> **Try it**: Check every line of the material below for the string "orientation", and return the ones that have it.
=== Section Start ===
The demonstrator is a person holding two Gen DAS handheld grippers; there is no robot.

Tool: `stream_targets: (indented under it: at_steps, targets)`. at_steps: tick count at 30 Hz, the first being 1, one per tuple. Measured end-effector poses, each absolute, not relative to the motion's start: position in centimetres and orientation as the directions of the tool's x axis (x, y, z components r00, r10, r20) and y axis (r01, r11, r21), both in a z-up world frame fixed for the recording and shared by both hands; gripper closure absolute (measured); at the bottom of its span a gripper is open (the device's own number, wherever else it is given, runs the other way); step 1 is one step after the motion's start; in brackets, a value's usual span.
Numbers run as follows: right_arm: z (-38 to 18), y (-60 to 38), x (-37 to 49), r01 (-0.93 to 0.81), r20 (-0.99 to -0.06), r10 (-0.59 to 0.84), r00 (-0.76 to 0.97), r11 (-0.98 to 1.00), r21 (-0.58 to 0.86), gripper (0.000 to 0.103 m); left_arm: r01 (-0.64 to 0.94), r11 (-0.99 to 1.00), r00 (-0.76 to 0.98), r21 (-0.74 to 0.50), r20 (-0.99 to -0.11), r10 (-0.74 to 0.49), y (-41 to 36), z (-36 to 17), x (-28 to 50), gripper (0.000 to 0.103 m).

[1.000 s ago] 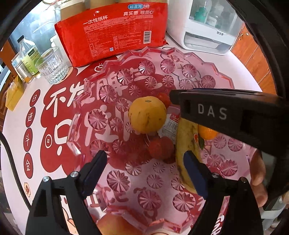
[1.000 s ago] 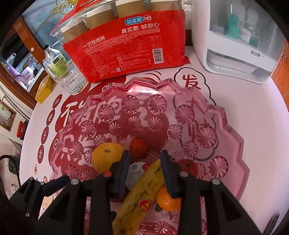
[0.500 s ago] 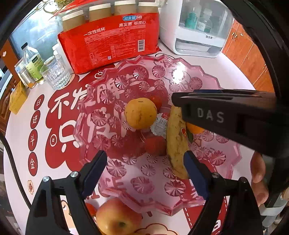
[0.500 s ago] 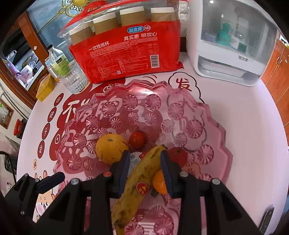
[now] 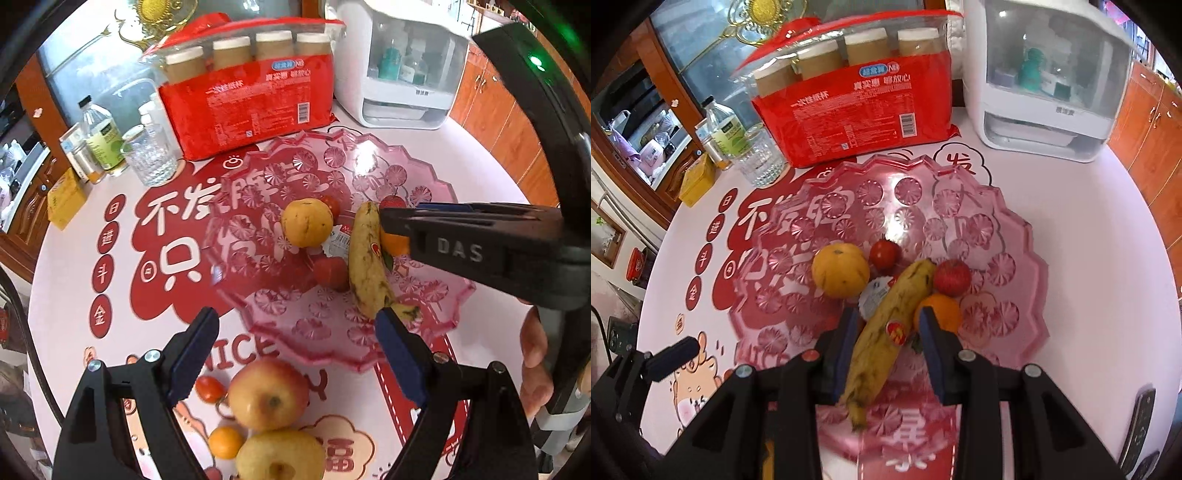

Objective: Organize fruits
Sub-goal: 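Withdraw both tools from the bowl toward the remaining fruit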

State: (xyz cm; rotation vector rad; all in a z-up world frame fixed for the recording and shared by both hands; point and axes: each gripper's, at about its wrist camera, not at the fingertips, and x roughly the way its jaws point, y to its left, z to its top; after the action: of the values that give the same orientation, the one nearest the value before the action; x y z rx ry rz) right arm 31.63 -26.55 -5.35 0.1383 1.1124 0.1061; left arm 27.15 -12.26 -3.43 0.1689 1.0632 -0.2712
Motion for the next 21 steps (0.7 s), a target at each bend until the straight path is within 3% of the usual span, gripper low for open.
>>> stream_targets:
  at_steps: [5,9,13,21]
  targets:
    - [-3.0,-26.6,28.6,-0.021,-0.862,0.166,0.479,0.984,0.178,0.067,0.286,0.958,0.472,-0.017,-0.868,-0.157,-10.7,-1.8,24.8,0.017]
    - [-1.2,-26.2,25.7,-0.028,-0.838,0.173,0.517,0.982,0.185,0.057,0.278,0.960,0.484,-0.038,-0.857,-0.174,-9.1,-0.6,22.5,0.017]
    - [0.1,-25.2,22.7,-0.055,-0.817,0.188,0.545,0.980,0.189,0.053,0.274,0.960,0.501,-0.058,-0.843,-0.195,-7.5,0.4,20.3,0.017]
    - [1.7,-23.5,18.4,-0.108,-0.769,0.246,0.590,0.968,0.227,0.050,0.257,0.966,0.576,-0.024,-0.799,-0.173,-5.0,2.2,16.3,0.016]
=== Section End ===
> **Answer box**:
Tool: `stream_targets: (indented under it: at_steps, targets)`. at_steps: tick count at 30 Hz, the first being 1, one per tuple. Measured end-effector poses, each absolute, not relative to the motion's start: position in centimetres and orientation as the directions of the tool's x axis (x, y, z components r00, r10, r20) and y axis (r01, r11, r21), both in a z-up world frame fixed for the recording and shared by both hands; gripper closure absolute (measured); at the bottom of its span a gripper is open (the device's own number, wherever else it is given, runs the other way); step 1 is one step after the motion's start; in brackets, a value's usual span.
State: (xyz cm; rotation vector rad; all in a z-up world frame fixed for the recording and shared by both hands; point and axes: each gripper's, at about its wrist camera, not at the fingertips, and x roughly the way its jaws point, y to its left, z to its top; after the action: of the values that give the same orientation, the one nearest the value before the action; x y z rx ry rz) right arm 31.63 -26.55 -5.35 0.1383 1.1124 0.1061; left arm 27.15 -12.26 -3.43 0.1689 1.0632 -0.2712

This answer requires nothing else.